>>>>
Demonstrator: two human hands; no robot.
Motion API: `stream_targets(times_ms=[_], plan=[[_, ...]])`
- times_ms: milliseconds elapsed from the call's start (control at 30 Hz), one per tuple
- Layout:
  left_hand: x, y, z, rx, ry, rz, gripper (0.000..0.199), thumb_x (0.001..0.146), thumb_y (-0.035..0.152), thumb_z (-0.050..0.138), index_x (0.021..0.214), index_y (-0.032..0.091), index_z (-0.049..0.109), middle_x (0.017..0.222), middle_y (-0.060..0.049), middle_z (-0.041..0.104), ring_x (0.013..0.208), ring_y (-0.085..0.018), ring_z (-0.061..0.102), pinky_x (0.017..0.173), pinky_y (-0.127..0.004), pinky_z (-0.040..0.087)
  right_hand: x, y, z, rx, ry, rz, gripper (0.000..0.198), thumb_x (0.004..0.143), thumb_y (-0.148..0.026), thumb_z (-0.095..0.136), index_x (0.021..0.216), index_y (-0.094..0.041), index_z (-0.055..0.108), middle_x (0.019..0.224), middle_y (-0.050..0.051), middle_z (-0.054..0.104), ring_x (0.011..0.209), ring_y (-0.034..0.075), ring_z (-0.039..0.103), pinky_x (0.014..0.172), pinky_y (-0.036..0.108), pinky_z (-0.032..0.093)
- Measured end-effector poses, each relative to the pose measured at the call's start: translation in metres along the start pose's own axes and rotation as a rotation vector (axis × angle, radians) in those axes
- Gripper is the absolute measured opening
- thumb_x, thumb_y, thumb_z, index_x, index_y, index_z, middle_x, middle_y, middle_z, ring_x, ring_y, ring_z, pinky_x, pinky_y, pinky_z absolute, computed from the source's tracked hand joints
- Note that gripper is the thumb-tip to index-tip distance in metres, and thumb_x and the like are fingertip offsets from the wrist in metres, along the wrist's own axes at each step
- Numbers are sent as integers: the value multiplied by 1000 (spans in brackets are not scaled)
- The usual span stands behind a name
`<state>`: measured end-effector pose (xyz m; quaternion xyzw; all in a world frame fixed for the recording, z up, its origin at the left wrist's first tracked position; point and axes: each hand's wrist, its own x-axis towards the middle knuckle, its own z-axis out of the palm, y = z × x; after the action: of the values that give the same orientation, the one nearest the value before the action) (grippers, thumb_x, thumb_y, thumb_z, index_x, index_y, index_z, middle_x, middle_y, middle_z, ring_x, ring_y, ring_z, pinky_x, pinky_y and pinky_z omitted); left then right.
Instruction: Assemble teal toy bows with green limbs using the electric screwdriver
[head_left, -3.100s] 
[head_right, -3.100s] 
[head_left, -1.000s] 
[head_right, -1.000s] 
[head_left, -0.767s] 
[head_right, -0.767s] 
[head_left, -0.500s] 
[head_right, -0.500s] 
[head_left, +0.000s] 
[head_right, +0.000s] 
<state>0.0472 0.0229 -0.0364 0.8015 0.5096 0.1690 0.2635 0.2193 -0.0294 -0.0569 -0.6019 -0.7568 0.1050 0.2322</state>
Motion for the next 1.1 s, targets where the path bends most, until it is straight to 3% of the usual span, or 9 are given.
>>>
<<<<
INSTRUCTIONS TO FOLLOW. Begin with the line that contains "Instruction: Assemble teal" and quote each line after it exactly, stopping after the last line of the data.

RESPONSE TO THE TASK.
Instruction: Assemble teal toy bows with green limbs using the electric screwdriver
[head_left, -3.100s] 
[head_right, -3.100s] 
[head_left, -1.000s] 
[head_right, -1.000s] 
[head_left, -0.767s] 
[head_right, -0.767s] 
[head_left, -0.500s] 
[head_right, -0.500s] 
[head_left, +0.000s] 
[head_right, +0.000s] 
<state>0.0472 0.0229 -0.0364 0.8015 0.5096 0.1690 0.2635 0.2193 -0.0294 -0.0569 -0.6019 -0.7568 0.1050 0.2322</state>
Motion for the next 1.1 s, targets where the path bends most, until it is straight to 3% of the usual span, or 9 are given.
>>>

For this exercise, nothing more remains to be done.